Black Dance Festival keeps tradition alive and vital
Greer Reed wasn't sure when she launched the Black Dance Festival at the August Wilson Center in 2011 whether she wanted it to be an annual celebration. But the hard work of presenting a festival over several days with groups traveling to Pittsburgh to take part was fully vindicated with success. Her choice was clear.
“Last year was a huge endeavor. I was involved in lots of black dance festivals when I was dancing and learned a lot from them about how to keep black dance alive and the tradition going,” Reed says.
The August Wilson Center will present Black Dance Festival II, featuring seven dance companies performing at five events, on Friday through Sunday.
Friday night's program, which will be repeated Saturday night, will present two pieces. The August Wilson Center Dance Ensemble will perform “Breath” by Terence Greene, the story of a group struggle through life, in which breath is the rejuvenating force after hardship.
After intermission, Camille A. Brown & Dancers will revive “Mr. Tol E. Rance,” which was introduced last season at the Kelly-Strayhorn Theater in East Liberty. Brown's piece takes inspiration from Langston Hughes' comment, “Humor is what you wish in your secret heart were not funny, but is, and you must laugh. Humor is your own unconscious therapy.”

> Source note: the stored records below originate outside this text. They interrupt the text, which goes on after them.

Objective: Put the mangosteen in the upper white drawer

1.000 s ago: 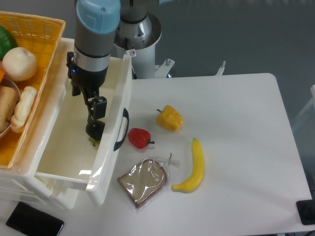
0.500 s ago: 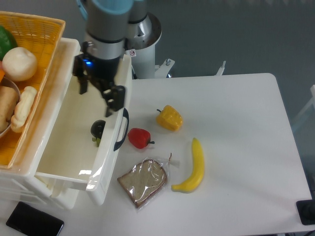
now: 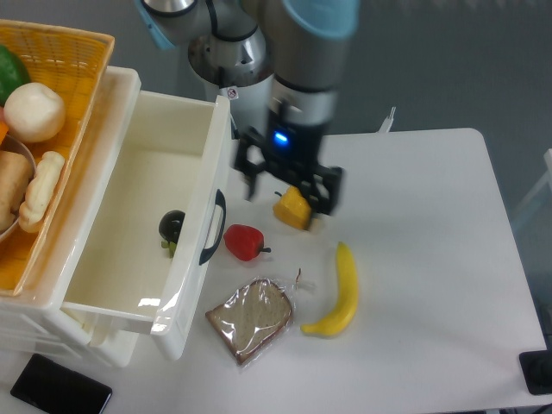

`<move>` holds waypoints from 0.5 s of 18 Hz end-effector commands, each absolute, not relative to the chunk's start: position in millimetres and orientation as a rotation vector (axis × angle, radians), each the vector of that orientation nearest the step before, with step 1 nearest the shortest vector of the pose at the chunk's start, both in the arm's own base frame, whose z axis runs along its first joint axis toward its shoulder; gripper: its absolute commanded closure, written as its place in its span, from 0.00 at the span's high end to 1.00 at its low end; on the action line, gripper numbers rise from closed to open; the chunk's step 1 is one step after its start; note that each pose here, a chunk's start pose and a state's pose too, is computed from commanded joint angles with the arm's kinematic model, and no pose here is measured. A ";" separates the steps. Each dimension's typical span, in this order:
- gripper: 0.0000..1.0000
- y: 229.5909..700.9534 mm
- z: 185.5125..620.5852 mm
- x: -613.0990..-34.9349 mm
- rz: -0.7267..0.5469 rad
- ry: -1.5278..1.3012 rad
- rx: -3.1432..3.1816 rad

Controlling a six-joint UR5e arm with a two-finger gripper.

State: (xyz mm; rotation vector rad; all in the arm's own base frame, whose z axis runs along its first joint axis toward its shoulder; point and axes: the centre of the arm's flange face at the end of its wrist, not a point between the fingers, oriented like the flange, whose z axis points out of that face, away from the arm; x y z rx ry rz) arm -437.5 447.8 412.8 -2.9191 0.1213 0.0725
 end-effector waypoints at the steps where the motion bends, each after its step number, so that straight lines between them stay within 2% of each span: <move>1: 1.00 443.8 395.6 -450.0 0.062 0.144 -2.954; 4: 1.00 446.1 339.9 -472.6 -0.009 0.192 -3.033; 9: 1.00 440.2 299.7 -499.9 -0.013 0.178 -3.059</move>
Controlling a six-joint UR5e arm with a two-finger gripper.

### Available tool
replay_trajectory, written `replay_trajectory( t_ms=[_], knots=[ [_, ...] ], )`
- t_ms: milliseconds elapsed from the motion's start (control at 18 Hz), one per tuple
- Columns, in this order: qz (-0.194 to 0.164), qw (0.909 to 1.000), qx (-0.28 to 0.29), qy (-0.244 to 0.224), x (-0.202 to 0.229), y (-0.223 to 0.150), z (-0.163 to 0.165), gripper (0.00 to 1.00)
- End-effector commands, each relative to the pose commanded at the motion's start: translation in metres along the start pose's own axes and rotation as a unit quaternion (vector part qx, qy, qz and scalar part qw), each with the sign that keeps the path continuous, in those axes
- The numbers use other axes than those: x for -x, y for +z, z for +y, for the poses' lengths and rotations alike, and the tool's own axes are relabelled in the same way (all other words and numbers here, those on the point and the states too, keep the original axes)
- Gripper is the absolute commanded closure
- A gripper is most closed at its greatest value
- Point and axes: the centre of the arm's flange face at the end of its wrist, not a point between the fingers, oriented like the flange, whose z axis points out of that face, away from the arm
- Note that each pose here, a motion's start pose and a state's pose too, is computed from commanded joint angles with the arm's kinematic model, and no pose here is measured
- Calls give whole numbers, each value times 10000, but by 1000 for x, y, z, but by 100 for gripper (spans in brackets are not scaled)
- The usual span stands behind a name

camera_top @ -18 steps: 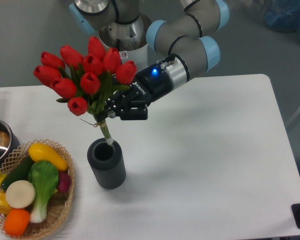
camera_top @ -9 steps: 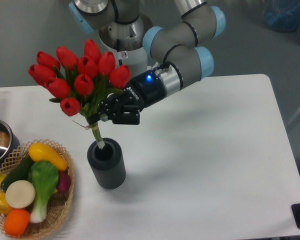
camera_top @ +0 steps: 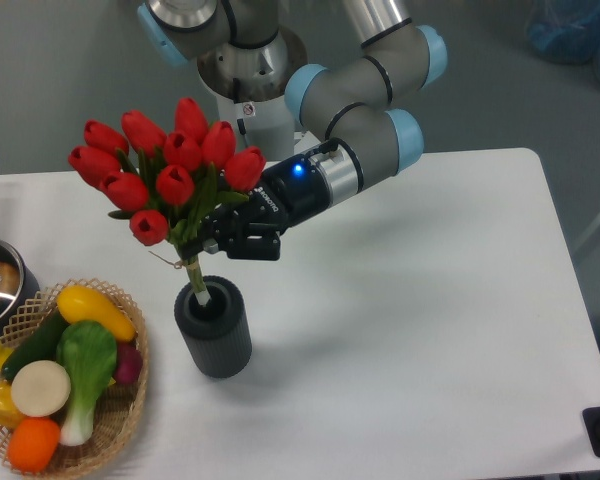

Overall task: Insert the flowers into the vase
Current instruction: 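Lower the tulip stems into the vase opening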

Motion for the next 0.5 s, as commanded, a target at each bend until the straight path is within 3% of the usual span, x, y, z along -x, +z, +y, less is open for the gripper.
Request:
replay_trajectory(
  t_ms=[500],
  knots=[
    [-5, 10000, -1, 0, 0, 0, 11, 92]
  ],
)
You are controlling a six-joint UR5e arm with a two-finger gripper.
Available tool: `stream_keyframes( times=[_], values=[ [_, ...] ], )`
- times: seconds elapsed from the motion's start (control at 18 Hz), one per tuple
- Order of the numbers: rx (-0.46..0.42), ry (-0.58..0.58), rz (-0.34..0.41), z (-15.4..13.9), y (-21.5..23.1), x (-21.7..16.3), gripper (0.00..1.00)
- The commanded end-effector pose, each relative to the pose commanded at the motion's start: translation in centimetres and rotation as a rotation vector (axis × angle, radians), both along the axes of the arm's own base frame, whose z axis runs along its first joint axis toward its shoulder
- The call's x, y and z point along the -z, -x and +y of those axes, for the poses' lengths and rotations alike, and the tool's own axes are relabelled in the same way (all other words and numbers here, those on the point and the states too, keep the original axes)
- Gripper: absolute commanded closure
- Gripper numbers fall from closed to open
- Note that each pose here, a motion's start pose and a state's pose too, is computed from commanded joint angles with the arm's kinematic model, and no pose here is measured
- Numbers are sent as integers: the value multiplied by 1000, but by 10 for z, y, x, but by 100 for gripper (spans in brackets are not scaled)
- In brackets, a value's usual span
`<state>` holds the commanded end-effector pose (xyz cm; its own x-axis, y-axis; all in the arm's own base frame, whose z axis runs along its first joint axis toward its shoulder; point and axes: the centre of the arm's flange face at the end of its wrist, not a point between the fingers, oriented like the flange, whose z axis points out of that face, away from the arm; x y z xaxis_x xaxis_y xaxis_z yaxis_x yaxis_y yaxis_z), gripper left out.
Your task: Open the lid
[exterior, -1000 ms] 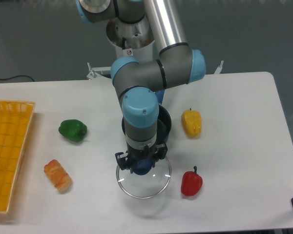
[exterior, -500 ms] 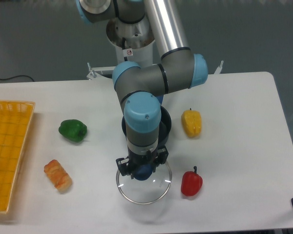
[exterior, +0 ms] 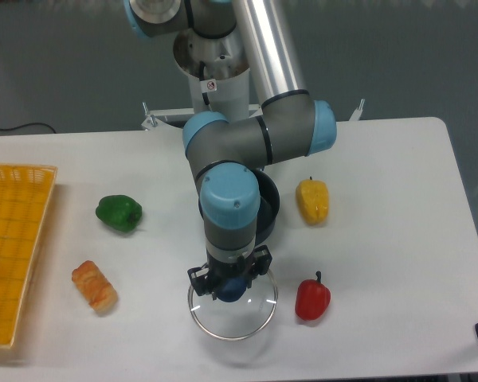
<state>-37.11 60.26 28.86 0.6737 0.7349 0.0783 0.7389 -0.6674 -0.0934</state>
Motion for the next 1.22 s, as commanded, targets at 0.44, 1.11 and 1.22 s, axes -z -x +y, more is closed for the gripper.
stream_keyframes(
  times=[0.44,1.11,1.22],
  values=[
    [26,30,-23,6,-14,22,60],
    [43,62,-51,6,-23,48,60],
    [44,62,-51,7,-23,48,60]
  ],
)
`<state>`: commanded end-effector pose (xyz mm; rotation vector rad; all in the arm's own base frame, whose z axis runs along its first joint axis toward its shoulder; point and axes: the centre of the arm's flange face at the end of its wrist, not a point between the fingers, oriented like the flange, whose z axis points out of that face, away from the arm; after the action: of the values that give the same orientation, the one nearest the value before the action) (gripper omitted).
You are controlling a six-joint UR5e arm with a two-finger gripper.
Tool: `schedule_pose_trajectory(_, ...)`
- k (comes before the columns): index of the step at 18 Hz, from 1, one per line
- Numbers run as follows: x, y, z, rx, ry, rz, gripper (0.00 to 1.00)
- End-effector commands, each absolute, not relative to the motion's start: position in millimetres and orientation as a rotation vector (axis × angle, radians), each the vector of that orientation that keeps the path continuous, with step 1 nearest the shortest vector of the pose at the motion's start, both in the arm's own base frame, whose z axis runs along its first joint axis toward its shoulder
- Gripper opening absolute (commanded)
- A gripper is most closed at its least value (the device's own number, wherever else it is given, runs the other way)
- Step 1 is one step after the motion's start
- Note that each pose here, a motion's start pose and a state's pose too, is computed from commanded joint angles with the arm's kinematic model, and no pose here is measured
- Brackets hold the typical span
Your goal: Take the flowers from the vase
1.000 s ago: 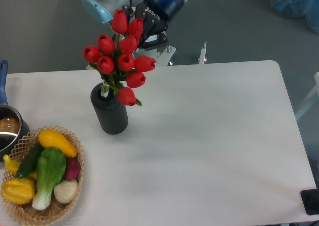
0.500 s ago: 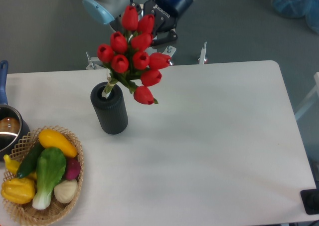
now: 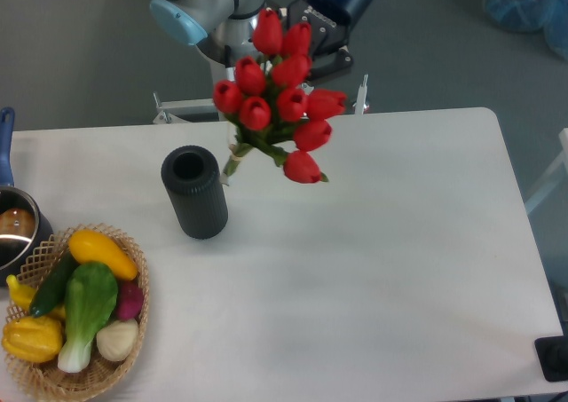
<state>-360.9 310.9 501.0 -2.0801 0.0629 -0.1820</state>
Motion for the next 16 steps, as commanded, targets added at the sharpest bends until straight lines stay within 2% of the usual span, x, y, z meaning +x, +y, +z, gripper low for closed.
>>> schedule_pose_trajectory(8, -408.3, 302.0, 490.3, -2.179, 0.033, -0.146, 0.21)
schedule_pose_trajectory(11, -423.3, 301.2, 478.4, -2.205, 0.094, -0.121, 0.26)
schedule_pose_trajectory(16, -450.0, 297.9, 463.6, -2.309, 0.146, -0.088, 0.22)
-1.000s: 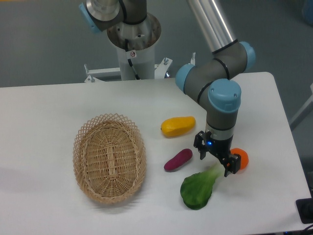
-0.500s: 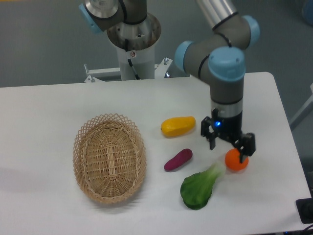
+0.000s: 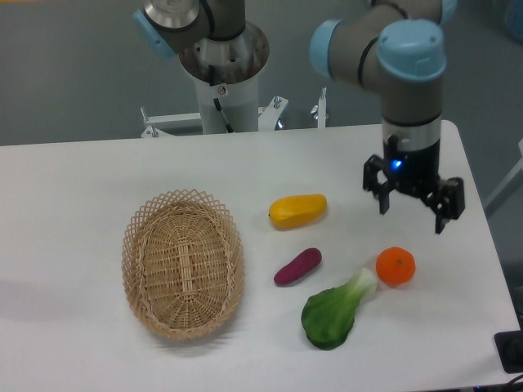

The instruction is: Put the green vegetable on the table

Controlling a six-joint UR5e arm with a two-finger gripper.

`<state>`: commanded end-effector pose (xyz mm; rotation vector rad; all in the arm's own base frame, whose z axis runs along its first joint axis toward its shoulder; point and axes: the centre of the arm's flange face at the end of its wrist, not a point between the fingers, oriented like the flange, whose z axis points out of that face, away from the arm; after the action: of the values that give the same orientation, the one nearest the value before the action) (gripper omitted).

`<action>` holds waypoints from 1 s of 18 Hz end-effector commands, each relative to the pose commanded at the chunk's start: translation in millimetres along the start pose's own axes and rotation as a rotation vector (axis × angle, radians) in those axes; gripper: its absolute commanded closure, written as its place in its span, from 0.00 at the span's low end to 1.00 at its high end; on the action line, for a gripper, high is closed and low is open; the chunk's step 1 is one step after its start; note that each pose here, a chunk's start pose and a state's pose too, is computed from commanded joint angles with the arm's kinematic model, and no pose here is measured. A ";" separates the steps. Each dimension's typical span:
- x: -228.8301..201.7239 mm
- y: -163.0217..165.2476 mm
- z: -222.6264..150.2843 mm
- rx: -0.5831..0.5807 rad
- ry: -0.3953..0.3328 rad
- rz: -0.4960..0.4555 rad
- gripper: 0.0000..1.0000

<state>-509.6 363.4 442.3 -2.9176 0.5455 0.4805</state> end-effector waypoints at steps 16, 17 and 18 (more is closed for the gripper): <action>1.5 44.2 -18.6 0.036 0.026 0.057 0.00; 1.4 44.1 -18.7 0.036 0.025 0.057 0.00; 1.5 43.1 -18.7 0.038 0.025 0.059 0.00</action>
<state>-518.9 319.5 456.3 -2.8817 0.6380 0.4369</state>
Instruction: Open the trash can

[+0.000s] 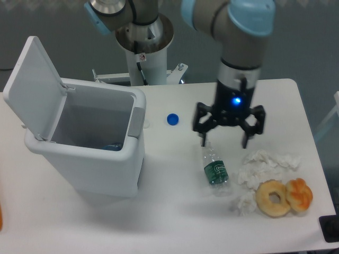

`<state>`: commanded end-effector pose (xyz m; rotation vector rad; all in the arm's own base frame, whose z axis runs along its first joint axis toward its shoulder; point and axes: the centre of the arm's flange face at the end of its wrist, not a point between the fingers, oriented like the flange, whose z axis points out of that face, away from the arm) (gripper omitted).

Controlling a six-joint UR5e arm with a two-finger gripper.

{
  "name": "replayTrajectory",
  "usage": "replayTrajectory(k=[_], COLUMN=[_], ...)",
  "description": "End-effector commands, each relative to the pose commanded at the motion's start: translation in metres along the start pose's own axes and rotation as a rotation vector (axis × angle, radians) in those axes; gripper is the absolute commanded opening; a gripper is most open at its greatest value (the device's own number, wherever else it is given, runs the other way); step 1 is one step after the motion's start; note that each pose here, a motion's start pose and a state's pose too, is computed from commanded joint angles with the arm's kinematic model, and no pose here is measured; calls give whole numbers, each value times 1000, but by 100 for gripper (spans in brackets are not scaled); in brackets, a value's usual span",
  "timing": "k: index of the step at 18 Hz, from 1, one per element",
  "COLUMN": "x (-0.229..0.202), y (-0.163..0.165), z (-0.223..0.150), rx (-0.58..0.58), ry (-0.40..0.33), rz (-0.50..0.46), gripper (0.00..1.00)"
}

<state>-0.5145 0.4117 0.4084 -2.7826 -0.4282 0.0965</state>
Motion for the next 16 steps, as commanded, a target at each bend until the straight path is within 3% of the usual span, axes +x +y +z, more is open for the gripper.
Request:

Saturday afternoon's program is devoted to emerging companies and artists, starting with the Hill Dance Academy Theater.
“Ayisha Morgan-Lee does wonderful things with the kids in her school,” Reed says. “I thought it would be really awesome for those kids to be performing onstage at the August Wilson Center.”
The young dancers will perform “Footprints,” “Order My Steps” and “He Reigns.”
“I remember being a young dancer and getting those opportunities, standing on the stage of the Kennedy Center in awe of all the people who've danced there. I think a lot of times we don't realize the effect that has on young artists,” Reed says.
The other Saturday afternoon attractions are Greene's “Pulse,” performed by Cleveland's Urban Dance Collective; “Moments,” performed by Dance4Nia Repertory Ensemble, and “Brother,” performed by Rennie Harris RHAW.
Sunday's program is identical for matinee and evening performances. It will open with “Suite Otis” (Redding if you didn't guess) performed by Philadanco!, from Philadelphia. After intermission, the same company will dance “Wake Up” by Rennie Harris.
The August Wilson Center Dance Ensemble also will perform on both halves of Sunday's programs, offering Antonio Brown's “Unwritten” and excerpts from “New Second Line” by Brown.